ACTIVITY
Go line by line through the data and copy those with the word "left".

Segment Start: DATASET EXTRACT

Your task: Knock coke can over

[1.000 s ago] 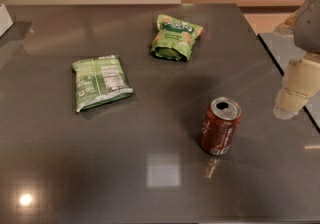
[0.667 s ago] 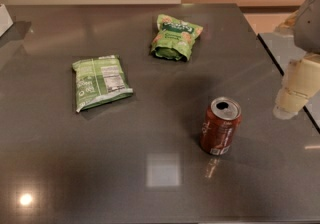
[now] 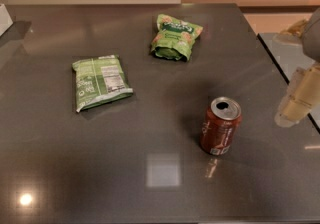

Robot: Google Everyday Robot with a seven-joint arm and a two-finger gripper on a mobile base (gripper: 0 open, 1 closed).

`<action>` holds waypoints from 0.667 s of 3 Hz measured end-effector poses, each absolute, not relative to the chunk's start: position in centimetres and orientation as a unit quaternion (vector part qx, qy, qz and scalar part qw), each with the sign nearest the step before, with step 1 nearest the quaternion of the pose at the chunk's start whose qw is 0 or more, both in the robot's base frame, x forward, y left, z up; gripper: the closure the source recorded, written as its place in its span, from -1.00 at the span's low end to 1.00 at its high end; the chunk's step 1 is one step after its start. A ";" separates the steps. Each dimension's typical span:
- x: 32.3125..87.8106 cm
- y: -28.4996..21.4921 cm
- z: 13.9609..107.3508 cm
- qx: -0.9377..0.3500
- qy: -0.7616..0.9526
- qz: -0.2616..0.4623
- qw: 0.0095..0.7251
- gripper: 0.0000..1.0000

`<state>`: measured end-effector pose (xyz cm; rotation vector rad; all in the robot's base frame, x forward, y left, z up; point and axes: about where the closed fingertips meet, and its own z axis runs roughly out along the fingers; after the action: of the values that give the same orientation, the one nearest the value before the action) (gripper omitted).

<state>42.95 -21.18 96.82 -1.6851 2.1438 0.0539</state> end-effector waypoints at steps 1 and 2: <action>42.1 -19.5 95.6 -0.611 0.745 0.076 0.257 -1.00; 41.4 -16.6 94.6 -0.616 0.712 0.137 0.307 -1.00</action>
Offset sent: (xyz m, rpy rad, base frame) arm -0.0253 0.0806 -0.0365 0.5176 -0.0498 0.2249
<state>41.37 -16.63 94.60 -1.6286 1.8843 0.3628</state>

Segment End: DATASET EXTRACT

ANSWER SECTION
`<action>` holds waypoints from 0.667 s of 3 Hz measured end-effector poses, each absolute, not relative to the chunk's start: position in centimetres and orientation as a unit quaternion (vector part qx, qy, qz and scalar part qw), each with the sign nearest the step before, with step 1 nearest the quaternion of the pose at the chunk's start whose qw is 0 or more, both in the robot's base frame, x forward, y left, z up; gripper: the closure the source recorded, written as its place in its span, from -1.00 at the span's low end to 1.00 at its high end; the chunk's step 1 is one step after its start. A ";" separates the steps. Each dimension's typical span:
`<state>`: measured end-effector pose (xyz cm; rotation vector rad; all in the robot's base frame, x forward, y left, z up; point and axes: about where the closed fingertips meet, and its own z axis runs roughly out along the fingers; after the action: of the values that give the same orientation, the one nearest the value before the action) (gripper omitted).

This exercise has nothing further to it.